In den achtziger Jahren ist innerhalb der reformierten
Kirchgemeinde Winterthur-Seen unter der Leitung von Pfarrer Geri und
seiner Frau Lilo Keller eine Mitarbeiterschaft mit Gebets- und
Hauskreis-zellen herangewachsen, deren seelsorgerliche Dienste immer
mehr nach aussen wirkten. Weil die zunehmenden auswärtigen
Verpflichtungen sich nicht mehr mit dem normalen Gemeindepfarramt
zusammenbringen liessen, traten Geri und Lilo Keller aus dem
Pfarrdienst aus. Um die neue überregional und
übergemeindlich ausgerichtete Aufgabe organisieren und personell
unterstützen zu können, wurde die gemeinnützige
Stiftung Schleife mit Sitz in Winterthur gegründet (die
Gesamtleitung liegt bei Geri und Lilo Keller). Der Name
«Schleife» stammt vom gleichnamigen Fabrikareal in
Winterthur, in dem die Stiftung seit Februar 1993 Räumlichkeiten
gemietet und umgebaut hat. Die Stiftung Schleife will kirchliche
Gemeinden aller Denominationen, christliche Werke sowie andere
Gruppierungen fördern und unterstützen. Sie schafft
dafür gottesdienstliche, seelsorgerliche und schulische
Angebote.
Die Stiftung Schleife will in erster Linie ein Ort des Gebets sein.
Regelmässig beten verschiedene Gruppen für Anliegen mit
unterschiedlichen Schwerpunkten. Verantwortungsträger wie
Pfarrer, Pfarrerinnen, Pastoren und Prediger mit ihren Ehepartnern
treffen sich zu regelmässigem Gebet, zu Zurüstung und
Austausch. Auch Seelsorge wird in der Schleife in begrenztem Rahmen
angeboten.
Zu den Angeboten der Stiftung Schleife gehören:
- Der überkonfessionelle Reithalle-Gottesdienst mit
vorangehendem prophetischem Gebet, welcher einmal im Monat
stattfindet. (Im Reithalle-Gottesdienst arbeiten Menschen aus 80
Denominationen mit, die sich theologisch allerdings nicht gross
unterscheiden.) Daneben gibt es wöchentlich, jeweils dienstags,
Erweckungsgottesdienste in der Schleife.
- Seminare und Schulen. Die Stiftung Schleife führt Seminare
durch zu Themen wie Seelsorge, "Freisetzung von Mitarbeitern" (sprich
Mitarbeiteraquisation) Leiterschaft, Lobpreis, Prophetie,
Fürbitte und anderen. Neu ist eine Schule für
Versöhnung und Prophetie.
- Mit Konferenzen will die Stiftung Schleife schliesslich wichtige
Anliegen im Reiche Gottes thematisieren.
Die Stiftung Schleife will ein aktives, mündiges Christentum
fördern. Christinnen und Christen sollen zur Mitarbeit am Reich
Gottes, wie Gottesdienst und seelsorgerlichen Diensten (Ideal des
allgemeinen Priestertums) ermutigt werden. Dies geschieht zum
Beispiel in der Schule für Versöhnung und Prophetie. Wobei
unter Prophetie "den Dienst der Propheten: Menschen zu Gott
zu(rück) zu bringen und sie mit ihm zu versöhnen,
verstanden wird. Es geht dabei auch um die Ausbildung von
"seelsorgerlichen" Kompetenzen, wie Ermutigung, Trost und Ermahnung.

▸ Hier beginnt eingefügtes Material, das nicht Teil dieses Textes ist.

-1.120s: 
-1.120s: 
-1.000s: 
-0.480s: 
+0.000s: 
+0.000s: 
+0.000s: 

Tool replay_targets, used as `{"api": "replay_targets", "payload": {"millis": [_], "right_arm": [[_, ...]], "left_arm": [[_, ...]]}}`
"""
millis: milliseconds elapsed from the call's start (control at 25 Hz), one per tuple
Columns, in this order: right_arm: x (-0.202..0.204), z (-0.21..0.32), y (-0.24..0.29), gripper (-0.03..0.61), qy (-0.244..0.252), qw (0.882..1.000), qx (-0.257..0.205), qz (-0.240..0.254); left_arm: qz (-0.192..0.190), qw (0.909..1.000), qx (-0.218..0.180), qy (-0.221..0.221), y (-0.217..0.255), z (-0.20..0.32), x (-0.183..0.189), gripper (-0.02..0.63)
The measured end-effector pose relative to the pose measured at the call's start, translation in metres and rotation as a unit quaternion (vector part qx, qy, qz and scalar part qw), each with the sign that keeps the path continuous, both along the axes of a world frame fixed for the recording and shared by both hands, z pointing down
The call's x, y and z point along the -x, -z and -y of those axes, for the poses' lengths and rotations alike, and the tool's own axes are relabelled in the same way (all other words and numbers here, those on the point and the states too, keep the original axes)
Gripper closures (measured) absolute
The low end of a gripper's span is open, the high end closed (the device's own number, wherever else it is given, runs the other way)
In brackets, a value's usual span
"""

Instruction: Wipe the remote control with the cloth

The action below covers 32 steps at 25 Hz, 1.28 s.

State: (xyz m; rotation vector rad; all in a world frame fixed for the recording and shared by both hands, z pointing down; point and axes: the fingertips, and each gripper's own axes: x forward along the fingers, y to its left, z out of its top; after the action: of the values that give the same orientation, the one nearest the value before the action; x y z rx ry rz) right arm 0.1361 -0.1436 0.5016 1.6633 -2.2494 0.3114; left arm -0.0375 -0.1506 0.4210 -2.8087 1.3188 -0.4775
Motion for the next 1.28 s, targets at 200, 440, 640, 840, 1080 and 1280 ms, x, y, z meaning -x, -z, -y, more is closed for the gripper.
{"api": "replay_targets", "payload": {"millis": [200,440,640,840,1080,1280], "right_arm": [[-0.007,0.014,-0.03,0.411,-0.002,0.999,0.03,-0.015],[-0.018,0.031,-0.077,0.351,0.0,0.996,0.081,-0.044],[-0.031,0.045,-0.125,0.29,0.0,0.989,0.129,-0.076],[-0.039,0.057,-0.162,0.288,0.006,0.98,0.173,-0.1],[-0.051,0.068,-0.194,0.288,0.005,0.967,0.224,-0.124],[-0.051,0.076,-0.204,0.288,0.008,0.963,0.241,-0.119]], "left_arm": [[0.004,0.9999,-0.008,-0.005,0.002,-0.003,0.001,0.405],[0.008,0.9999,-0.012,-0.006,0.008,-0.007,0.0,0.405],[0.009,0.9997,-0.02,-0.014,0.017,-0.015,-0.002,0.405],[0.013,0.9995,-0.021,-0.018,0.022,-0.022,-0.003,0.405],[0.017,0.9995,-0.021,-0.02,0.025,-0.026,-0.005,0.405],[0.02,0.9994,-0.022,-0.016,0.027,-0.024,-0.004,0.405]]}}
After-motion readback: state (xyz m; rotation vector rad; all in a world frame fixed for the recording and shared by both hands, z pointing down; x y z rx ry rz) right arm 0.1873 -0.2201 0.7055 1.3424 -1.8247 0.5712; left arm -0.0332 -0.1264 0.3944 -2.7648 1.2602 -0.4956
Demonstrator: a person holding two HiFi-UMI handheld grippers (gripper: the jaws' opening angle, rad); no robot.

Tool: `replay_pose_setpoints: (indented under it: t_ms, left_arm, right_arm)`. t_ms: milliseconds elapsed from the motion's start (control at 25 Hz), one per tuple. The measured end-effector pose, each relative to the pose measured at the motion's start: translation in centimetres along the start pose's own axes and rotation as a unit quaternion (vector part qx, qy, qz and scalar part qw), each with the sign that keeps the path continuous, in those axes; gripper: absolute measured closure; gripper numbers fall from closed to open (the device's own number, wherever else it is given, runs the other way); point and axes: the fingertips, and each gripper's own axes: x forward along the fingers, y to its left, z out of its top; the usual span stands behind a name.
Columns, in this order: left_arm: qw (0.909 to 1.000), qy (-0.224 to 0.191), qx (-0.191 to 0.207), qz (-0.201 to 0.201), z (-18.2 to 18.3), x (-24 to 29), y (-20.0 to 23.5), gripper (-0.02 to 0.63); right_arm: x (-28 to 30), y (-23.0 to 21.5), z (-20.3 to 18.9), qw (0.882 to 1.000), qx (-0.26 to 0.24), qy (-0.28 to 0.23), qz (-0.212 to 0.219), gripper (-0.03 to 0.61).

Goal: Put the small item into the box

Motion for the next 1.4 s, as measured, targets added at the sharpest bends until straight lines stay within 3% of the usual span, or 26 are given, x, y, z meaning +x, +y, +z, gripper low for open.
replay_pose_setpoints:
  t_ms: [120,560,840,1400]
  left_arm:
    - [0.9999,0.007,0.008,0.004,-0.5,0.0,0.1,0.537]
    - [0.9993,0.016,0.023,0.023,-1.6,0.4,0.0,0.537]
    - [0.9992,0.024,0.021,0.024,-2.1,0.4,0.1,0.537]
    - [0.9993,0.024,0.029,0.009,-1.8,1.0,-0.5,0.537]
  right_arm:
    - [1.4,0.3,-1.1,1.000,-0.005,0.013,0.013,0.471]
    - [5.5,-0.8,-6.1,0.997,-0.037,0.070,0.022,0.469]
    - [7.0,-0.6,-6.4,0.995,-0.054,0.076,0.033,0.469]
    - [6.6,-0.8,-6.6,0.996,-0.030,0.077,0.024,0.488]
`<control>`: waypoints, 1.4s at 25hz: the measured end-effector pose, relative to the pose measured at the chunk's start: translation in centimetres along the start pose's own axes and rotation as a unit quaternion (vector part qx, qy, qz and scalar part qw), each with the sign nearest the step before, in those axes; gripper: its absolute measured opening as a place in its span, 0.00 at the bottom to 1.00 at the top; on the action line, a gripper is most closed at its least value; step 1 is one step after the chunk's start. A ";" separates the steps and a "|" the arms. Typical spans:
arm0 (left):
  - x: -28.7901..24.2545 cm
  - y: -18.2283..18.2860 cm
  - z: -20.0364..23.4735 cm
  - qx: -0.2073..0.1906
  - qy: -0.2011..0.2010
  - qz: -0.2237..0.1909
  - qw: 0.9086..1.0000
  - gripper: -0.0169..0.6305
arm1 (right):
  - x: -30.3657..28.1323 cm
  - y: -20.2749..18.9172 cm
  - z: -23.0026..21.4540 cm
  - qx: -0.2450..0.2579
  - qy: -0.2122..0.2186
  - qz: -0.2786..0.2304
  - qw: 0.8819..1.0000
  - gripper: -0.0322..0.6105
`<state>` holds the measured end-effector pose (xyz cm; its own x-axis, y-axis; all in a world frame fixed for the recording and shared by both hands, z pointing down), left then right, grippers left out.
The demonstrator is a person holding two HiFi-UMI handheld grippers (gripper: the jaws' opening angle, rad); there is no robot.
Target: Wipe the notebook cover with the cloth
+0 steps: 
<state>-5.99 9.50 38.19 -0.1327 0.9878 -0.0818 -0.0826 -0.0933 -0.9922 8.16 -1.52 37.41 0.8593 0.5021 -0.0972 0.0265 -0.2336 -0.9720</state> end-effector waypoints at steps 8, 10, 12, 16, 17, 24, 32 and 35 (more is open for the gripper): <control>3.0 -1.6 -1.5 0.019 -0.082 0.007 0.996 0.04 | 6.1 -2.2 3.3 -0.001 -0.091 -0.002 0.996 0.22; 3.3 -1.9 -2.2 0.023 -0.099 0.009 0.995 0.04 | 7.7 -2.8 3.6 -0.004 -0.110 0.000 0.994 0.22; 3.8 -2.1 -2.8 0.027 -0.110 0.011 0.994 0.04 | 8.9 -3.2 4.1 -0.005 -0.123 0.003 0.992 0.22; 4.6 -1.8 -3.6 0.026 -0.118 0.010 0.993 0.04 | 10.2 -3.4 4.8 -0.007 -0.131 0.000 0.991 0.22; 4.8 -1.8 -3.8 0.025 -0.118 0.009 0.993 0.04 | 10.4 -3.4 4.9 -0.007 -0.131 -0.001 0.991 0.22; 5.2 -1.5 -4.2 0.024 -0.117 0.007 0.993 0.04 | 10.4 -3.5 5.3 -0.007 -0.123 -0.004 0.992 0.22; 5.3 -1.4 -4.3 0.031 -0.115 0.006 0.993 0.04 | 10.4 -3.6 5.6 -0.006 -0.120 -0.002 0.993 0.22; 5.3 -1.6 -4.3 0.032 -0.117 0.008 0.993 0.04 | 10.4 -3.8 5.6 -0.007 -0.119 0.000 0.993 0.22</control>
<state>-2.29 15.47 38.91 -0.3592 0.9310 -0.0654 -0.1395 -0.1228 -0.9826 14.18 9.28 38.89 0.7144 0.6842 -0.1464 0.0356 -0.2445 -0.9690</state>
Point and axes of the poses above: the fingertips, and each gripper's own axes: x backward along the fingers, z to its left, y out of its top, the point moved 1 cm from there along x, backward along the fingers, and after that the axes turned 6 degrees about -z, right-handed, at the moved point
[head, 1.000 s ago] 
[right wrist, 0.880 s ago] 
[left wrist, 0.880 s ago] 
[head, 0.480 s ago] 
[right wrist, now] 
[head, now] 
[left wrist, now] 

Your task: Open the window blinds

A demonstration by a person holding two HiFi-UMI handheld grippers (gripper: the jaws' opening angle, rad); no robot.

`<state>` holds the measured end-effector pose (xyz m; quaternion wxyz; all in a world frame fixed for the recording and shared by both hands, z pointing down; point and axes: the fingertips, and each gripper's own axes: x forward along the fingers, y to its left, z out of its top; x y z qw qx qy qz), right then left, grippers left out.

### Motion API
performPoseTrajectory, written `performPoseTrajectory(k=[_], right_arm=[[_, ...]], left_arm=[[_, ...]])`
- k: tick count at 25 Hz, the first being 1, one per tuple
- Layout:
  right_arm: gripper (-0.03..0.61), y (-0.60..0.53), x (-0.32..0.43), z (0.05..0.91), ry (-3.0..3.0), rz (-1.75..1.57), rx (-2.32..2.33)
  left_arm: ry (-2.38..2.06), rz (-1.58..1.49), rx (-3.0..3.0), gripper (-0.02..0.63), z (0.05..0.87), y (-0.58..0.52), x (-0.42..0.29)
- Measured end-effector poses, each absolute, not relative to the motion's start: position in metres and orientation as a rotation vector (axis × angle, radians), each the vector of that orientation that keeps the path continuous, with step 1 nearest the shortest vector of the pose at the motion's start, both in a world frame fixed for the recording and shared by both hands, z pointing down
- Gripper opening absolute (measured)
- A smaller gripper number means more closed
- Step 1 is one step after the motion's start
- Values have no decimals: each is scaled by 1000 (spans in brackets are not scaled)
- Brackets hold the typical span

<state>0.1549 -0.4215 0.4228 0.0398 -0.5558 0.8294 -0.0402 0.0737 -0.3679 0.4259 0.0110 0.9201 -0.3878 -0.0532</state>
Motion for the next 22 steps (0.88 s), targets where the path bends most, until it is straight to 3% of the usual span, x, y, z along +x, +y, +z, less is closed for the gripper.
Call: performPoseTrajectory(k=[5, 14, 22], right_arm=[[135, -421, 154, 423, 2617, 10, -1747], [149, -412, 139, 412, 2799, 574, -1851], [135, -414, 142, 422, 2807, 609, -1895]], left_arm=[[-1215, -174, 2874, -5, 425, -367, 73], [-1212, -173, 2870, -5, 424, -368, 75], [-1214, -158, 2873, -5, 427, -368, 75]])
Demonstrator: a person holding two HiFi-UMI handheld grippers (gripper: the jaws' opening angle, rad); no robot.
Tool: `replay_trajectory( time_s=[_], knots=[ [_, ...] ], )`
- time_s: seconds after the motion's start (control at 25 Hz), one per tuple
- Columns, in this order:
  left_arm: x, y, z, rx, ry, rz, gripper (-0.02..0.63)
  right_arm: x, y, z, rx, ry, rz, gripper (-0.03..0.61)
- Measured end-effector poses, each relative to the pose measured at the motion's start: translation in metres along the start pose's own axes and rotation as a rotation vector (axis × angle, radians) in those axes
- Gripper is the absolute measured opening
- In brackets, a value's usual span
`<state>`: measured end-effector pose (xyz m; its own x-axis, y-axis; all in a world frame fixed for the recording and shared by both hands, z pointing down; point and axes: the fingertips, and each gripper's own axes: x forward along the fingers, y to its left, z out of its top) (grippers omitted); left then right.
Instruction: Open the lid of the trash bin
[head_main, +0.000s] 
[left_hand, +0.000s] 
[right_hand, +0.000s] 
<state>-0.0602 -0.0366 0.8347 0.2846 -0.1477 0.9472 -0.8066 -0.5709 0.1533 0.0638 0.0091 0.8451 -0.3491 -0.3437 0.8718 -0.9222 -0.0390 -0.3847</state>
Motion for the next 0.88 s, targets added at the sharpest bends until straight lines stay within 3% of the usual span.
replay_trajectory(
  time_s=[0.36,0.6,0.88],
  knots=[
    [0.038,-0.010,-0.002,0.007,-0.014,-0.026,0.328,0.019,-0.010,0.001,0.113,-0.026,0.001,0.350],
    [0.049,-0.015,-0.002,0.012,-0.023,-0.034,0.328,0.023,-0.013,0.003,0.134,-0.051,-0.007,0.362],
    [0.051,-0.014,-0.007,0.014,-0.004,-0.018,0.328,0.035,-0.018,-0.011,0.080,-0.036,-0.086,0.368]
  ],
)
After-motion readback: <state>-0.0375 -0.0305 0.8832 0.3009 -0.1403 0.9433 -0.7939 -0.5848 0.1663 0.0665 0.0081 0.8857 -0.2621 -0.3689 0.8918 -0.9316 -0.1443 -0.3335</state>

Gesucht werde weniger das Spektakuläre (das zwar auch vorkommt)
als vielmehr das, womit ich für andere Menschen da sein kann (in
diesem Sinne könnte man von einem Ideal eines allgemeinen
Prophententums reden). Lernziel der Schule ist es, Gottes Wort,
Willen und Absichten zu erfahren, besser zu verstehen und im Leben
anzuwenden sowie auch Gottes Wort anderen Menschen zu vermitteln.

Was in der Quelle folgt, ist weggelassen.